» Task brief: Below are some entries. Reproduce them word for word.

» Records for the exercise:
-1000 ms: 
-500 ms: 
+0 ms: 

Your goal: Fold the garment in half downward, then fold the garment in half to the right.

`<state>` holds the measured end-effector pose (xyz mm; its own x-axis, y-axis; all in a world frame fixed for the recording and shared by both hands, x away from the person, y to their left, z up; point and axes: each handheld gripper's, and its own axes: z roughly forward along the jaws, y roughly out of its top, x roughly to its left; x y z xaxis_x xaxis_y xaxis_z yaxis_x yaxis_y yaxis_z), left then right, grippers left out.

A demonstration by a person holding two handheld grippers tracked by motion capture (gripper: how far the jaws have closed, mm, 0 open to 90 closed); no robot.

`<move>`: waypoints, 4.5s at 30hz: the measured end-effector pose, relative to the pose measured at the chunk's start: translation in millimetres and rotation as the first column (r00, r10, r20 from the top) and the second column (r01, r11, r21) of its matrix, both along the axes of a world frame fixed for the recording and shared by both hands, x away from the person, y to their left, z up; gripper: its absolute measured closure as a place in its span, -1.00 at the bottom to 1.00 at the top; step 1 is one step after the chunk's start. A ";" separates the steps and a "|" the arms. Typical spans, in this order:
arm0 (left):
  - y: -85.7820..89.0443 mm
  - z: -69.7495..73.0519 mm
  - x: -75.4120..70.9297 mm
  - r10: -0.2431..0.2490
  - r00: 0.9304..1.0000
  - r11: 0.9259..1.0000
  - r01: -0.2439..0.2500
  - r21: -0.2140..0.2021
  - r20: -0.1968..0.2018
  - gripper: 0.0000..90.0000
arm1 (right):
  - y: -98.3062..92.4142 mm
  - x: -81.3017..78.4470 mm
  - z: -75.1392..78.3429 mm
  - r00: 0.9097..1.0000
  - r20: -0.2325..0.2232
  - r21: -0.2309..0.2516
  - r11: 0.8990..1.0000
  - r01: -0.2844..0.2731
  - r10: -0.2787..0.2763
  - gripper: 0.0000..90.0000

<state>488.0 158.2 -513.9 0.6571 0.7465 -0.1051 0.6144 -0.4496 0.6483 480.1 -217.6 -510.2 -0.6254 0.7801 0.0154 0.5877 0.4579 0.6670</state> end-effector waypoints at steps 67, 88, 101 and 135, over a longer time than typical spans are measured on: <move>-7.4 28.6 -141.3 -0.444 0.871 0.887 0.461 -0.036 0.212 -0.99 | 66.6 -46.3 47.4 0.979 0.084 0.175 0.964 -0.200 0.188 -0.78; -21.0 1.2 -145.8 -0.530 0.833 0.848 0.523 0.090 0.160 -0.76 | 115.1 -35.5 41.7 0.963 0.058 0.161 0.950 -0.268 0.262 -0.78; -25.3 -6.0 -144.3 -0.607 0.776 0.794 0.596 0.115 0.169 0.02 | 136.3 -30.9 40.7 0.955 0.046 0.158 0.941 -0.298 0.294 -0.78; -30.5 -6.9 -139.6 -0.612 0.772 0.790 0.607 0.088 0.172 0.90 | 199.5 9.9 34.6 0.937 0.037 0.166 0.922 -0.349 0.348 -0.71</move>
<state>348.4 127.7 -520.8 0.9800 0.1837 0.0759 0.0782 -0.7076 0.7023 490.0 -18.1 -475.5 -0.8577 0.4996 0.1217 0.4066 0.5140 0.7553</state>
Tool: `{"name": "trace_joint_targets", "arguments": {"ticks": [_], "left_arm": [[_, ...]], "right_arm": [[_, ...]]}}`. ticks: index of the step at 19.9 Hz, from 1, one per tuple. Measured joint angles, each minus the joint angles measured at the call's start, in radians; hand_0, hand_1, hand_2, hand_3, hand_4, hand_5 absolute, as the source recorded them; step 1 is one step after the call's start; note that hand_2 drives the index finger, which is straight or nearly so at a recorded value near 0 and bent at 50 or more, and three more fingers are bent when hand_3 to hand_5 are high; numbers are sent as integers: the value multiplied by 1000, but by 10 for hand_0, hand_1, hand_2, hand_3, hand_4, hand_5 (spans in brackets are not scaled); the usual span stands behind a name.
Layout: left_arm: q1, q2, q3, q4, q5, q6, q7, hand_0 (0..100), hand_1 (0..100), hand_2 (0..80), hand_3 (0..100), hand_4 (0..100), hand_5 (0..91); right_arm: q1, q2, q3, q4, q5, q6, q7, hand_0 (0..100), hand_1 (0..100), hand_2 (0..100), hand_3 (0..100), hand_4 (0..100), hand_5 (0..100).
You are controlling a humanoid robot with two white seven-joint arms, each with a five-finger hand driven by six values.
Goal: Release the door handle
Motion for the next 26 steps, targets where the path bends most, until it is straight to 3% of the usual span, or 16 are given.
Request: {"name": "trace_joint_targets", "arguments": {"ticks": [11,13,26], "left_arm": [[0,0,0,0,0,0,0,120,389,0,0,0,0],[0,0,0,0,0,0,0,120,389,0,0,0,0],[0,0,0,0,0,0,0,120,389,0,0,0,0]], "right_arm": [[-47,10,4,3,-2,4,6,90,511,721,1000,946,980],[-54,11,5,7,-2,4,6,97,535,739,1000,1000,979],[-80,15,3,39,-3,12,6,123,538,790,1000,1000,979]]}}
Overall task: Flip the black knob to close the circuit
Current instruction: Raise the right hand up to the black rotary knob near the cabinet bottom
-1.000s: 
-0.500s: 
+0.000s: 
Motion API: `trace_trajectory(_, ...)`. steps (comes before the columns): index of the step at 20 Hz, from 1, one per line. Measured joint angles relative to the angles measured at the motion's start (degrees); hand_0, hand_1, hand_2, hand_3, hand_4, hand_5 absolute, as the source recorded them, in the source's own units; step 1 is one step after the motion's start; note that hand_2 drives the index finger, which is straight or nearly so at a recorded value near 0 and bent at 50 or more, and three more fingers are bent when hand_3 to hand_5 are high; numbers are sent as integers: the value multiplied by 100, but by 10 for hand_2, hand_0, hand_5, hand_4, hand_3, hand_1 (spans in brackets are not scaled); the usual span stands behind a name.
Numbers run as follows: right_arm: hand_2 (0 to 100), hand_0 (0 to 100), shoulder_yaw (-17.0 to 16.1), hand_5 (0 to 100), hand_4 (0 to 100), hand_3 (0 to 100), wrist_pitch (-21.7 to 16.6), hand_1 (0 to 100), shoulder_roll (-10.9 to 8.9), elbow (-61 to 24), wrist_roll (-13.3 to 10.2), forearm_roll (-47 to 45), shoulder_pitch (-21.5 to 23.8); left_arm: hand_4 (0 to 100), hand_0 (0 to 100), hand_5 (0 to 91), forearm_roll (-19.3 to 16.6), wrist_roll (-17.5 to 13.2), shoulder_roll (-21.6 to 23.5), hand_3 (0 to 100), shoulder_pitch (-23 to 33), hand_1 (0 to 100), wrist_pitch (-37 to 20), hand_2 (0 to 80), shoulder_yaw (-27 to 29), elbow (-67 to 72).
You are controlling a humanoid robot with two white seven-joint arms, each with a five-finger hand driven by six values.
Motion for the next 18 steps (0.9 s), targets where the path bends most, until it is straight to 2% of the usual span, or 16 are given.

» Response box:
-1000 ms: 
-500 ms: 
+0 ms: 

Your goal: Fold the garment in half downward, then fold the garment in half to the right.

`<state>` holds the measured end-effector pose (xyz mm; its own x-axis, y-axis; all in a world frame fixed for the recording and shared by both hands, x away from the person, y to their left, z up; point and axes: each handheld gripper's, and its own axes: z roughly forward along the jaws, y roughly out of its top, x roughly to its left; x y z xaxis_x xaxis_y xaxis_z yaxis_x yaxis_y yaxis_z), left then right, grippers left out.

A demonstration by a person holding two handheld grippers tracked by motion capture (gripper: how far the jaws have closed, mm, 0 open to 90 closed); no robot.

`<move>`: waypoints, 4.5s at 30hz: the measured end-effector pose, relative to the pose measured at the chunk's start: translation in millimetres and rotation as the first column (r00, r10, r20 from the top) and the second column (r01, r11, r21) of its matrix, both along the axes of a world frame fixed for the recording and shared by both hands, x away from the person, y to their left, z up; gripper: its absolute measured closure as a place in its span, -1.00 at the bottom to 1.00 at the top; step 1 is one step after the chunk's start. A ";" separates the steps and a "|" the arms. Typical spans, in this order:
arm0 (left):
  - y: -85.7820..89.0443 mm
  - z: -69.7495..73.0519 mm
  - x: -75.4120..70.9297 mm
  - r10: -0.2431..0.2490
  - r00: 0.9304..1.0000
  - r11: 0.9259..1.0000
  - r01: -0.2439..0.2500
  - r21: -0.2140..0.2021
  - r20: -0.1968..0.2018
  - gripper: 0.0000..90.0000
arm1 (right):
  - y: -98.3062..92.4142 mm
  - x: -81.3017..78.4470 mm
  - z: -75.1392..78.3429 mm
  - r00: 0.9097..1.0000
  - r20: -0.2325..0.2232
  - r21: -0.2309..0.2516
  - r11: 0.8990..1.0000
  - r01: -0.2844..0.2731
  - r10: -0.2787..0.2763
  - gripper: 0.0000..90.0000

<state>488.0 158.2 -513.9 0.6571 0.7465 -0.1051 0.6144 -0.4496 0.6483 480.1 -217.6 -510.2 -0.6254 0.7801 0.0154 0.5877 0.4579 0.6670</state> end-effector waypoints at steps 67, 88, 101 and 135, over a longer time than typical spans are measured on: <move>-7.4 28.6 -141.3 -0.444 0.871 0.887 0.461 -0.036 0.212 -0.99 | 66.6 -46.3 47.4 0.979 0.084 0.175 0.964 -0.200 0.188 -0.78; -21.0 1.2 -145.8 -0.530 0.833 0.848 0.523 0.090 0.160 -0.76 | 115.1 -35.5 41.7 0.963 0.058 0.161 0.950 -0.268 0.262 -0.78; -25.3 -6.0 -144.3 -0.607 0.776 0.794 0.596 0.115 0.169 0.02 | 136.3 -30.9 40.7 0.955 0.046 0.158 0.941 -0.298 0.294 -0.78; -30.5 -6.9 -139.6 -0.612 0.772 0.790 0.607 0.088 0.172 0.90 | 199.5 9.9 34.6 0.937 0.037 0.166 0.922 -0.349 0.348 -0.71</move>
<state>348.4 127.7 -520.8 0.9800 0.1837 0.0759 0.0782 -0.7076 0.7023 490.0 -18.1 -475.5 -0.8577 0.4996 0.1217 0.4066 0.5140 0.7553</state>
Tool: `{"name": "trace_joint_targets", "arguments": {"ticks": [_], "left_arm": [[_, ...]], "right_arm": [[_, ...]]}}`. ticks: index of the step at 19.9 Hz, from 1, one per tuple. Measured joint angles, each minus the joint angles measured at the call's start, in radians; hand_0, hand_1, hand_2, hand_3, hand_4, hand_5 absolute, as the source recorded them; step 1 is one step after the call's start; note that hand_2 drives the index finger, which is straight or nearly so at a recorded value near 0 and bent at 50 or more, and three more fingers are bent when hand_3 to hand_5 are high; numbers are sent as integers: the value multiplied by 1000, but by 10 for hand_0, hand_1, hand_2, hand_3, hand_4, hand_5 (spans in brackets are not scaled); the usual span stands behind a name.
Layout: left_arm: q1, q2, q3, q4, q5, q6, q7, hand_0 (0..100), hand_1 (0..100), hand_2 (0..80), hand_3 (0..100), hand_4 (0..100), hand_5 (0..91); right_arm: q1, q2, q3, q4, q5, q6, q7, hand_0 (0..100), hand_1 (0..100), hand_2 (0..100), hand_3 (0..100), hand_4 (0..100), hand_5 (0..100).
You are controlling a humanoid robot with two white seven-joint arms, each with a five-finger hand driven by six values.
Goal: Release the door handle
Motion for the next 26 steps, targets where the path bends most, until it is straight to 3% of the usual span, or 16 are given.
Request: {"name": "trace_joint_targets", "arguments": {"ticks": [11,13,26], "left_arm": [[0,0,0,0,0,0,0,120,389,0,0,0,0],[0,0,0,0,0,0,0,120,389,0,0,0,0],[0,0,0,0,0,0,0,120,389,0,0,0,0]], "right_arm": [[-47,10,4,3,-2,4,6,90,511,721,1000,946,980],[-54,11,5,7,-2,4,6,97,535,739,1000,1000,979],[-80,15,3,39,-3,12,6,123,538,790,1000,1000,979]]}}
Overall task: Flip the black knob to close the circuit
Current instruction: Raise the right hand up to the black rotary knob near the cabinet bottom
-1.000s: 
-0.500s: 
+0.000s: 
Motion API: `trace_trajectory(_, ...)`. steps (comes before the columns): index of the step at 20 Hz, from 1, one per line. Measured joint angles relative to the angles measured at the motion's start (degrees); hand_0, hand_1, hand_2, hand_3, hand_4, hand_5 absolute, as the source recorded them, in the source's own units; step 1 is one step after the motion's start; note that hand_2 drives the index finger, which is straight or nearly so at a recorded value near 0 and bent at 50 or more, and three more fingers are bent when hand_3 to hand_5 are high; numbers are sent as integers: the value multiplied by 100, but by 10 for hand_2, hand_0, hand_5, hand_4, hand_3, hand_1 (spans in brackets are not scaled); the usual span stands behind a name.
Numbers run as follows: right_arm: hand_2 (0 to 100), hand_0 (0 to 100), shoulder_yaw (-17.0 to 16.1), hand_5 (0 to 100), hand_4 (0 to 100), hand_3 (0 to 100), wrist_pitch (-21.7 to 16.6), hand_1 (0 to 100), shoulder_roll (-10.9 to 8.9), elbow (-61 to 24), wrist_roll (-13.3 to 10.2), forearm_roll (-47 to 45), shoulder_pitch (-21.5 to 23.8); left_arm: hand_4 (0 to 100), hand_0 (0 to 100), hand_5 (0 to 91), forearm_roll (-19.3 to 16.6), wrist_roll (-17.5 to 13.2), shoulder_roll (-21.6 to 23.5), hand_3 (0 to 100), shoulder_pitch (-23 to 33), hand_1 (0 to 100), wrist_pitch (-37 to 20), hand_2 (0 to 80), shoulder_yaw (-27 to 29), elbow (-67 to 72).
You are controlling a humanoid robot with two white seven-joint arms, each with a five-finger hand driven by six values.
Motion for the next 18 steps (0.9 s), targets where the path bends most, until it is straight to 2% of the usual span, or 16 are given.

The output is finished.